- Education: University of New Mexico
- Spouse: Debbie Jorde
- Children: 2 stepchildren Heather Madsen and Logan Madsen
- Awards: 12 teaching awards from the University of Utah School of Medicine, co-recipient of the American Society of Human Genetics' 2008 Award for Excellence in Education, elected a fellow of the American Association for the Advancement of Science in 2012
- Scientific career
- Fields: Human genetics
- Workplaces: University of Utah School of Medicine
- Thesis: The genetic structure of the Åland Islands, Finland (1979)

= Lynn Jorde =

American geneticist

Lynn B. Jorde is an American human geneticist. He is a professor in, and chair of, the Department of Human Genetics at the University of Utah School of Medicine, where he holds a H.A. and Edna Benning Presidential Endowed Chair.

==Career==
Jorde joined the faculty of the University of Utah in 1979. He became the chair of their Department of Human Genetics in 2009. He served as the president of the American Society of Human Genetics from 2011 to 2012.

==Research==
Jorde's research focuses on multiple areas in the field of human genetics, including human population genetics. For example, a 2010 study by him and his colleagues found that human genetic diversity was very low about 1 million years ago, and that early humans almost went extinct as a result.
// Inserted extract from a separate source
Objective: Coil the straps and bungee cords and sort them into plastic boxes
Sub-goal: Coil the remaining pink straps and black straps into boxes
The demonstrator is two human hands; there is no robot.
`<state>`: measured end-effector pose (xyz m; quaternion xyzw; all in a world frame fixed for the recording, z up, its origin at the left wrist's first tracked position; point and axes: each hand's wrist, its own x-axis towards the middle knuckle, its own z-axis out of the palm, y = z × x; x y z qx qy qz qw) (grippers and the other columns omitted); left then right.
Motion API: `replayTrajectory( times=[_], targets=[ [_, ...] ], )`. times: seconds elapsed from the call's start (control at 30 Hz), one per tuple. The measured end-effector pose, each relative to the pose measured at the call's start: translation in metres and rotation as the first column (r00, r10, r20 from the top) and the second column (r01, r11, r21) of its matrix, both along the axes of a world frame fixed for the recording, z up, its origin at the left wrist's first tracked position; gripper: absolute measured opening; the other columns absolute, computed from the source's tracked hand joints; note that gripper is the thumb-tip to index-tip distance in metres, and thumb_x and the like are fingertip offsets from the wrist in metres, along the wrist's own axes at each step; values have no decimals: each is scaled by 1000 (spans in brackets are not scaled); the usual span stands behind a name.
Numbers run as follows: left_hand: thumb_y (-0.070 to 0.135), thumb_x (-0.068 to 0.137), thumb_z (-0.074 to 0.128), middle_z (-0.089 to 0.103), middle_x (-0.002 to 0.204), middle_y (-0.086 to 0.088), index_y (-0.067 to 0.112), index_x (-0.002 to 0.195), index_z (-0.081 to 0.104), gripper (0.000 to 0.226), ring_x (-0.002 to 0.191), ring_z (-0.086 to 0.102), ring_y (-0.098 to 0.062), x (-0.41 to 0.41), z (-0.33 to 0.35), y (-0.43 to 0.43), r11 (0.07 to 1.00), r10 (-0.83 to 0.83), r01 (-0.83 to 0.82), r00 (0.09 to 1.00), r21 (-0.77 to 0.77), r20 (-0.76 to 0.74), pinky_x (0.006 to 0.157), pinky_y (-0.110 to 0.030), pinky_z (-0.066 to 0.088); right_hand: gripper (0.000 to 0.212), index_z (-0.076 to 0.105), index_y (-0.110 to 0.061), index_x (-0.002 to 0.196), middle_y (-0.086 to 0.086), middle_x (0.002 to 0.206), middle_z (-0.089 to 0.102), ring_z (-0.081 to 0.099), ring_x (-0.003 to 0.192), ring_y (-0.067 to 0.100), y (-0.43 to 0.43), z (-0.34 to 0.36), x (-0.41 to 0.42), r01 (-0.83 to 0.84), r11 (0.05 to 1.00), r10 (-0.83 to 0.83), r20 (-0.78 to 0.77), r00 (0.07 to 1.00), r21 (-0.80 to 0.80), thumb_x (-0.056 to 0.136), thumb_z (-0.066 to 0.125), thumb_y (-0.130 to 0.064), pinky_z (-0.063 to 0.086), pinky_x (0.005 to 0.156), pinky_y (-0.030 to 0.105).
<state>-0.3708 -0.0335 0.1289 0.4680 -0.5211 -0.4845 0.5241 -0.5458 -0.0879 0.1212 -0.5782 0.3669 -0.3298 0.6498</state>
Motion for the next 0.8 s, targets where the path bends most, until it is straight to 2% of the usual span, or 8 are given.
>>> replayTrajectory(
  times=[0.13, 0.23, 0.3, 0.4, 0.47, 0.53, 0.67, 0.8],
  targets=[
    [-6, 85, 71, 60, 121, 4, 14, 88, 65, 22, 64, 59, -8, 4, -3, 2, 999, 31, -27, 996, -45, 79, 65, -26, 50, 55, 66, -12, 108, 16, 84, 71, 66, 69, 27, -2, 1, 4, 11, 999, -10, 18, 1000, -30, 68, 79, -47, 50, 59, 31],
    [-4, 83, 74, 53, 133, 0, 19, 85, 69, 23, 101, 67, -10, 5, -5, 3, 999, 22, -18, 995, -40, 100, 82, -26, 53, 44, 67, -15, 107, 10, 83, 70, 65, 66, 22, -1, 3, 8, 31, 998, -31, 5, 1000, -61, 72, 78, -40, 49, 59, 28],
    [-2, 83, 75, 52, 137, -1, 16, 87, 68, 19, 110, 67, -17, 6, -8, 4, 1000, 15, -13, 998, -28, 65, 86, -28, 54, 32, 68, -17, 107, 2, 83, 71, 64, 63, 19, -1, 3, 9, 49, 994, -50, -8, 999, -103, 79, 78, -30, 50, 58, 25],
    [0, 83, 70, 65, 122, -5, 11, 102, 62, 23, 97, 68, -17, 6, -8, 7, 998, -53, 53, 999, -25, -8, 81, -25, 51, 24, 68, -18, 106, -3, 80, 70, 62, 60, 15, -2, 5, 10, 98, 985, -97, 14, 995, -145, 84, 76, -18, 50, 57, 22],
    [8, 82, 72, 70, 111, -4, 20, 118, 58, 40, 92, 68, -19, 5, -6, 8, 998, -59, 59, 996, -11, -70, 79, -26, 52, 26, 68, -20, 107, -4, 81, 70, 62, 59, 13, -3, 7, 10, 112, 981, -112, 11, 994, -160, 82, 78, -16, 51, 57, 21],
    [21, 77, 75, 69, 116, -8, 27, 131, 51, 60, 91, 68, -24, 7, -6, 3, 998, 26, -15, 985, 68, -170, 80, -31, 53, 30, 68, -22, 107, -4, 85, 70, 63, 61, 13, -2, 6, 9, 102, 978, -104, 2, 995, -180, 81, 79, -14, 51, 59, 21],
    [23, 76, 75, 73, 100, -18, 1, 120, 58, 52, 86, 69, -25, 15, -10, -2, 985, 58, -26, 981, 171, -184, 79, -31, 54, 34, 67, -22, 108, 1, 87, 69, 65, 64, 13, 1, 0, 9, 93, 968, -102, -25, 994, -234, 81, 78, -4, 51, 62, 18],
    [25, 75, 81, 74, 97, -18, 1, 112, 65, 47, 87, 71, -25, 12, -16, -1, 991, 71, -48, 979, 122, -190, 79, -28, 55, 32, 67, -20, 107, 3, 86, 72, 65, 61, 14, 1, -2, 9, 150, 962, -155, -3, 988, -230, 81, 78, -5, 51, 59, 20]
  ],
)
He has also studied the genetic basis for, among other conditions, hypertension, inflammatory bowel disease, and congenital limb malformations.

==Personal life==
Jorde is married to Debbie Jorde, who has two children, Heather Madsen and Logan Madsen from a previous marriage, both of whom have the rare genetic conditions of primary ciliary dyskinesia and Miller syndrome. After marrying Debbie, Professor Jorde decided to map the genome of his wife, her two children, Heather and Logan Madsen, and the children's biological father in order to determine the cause of these conditions, which were later determined to be genetic. This family later became the first family to have their entire genome sequenced.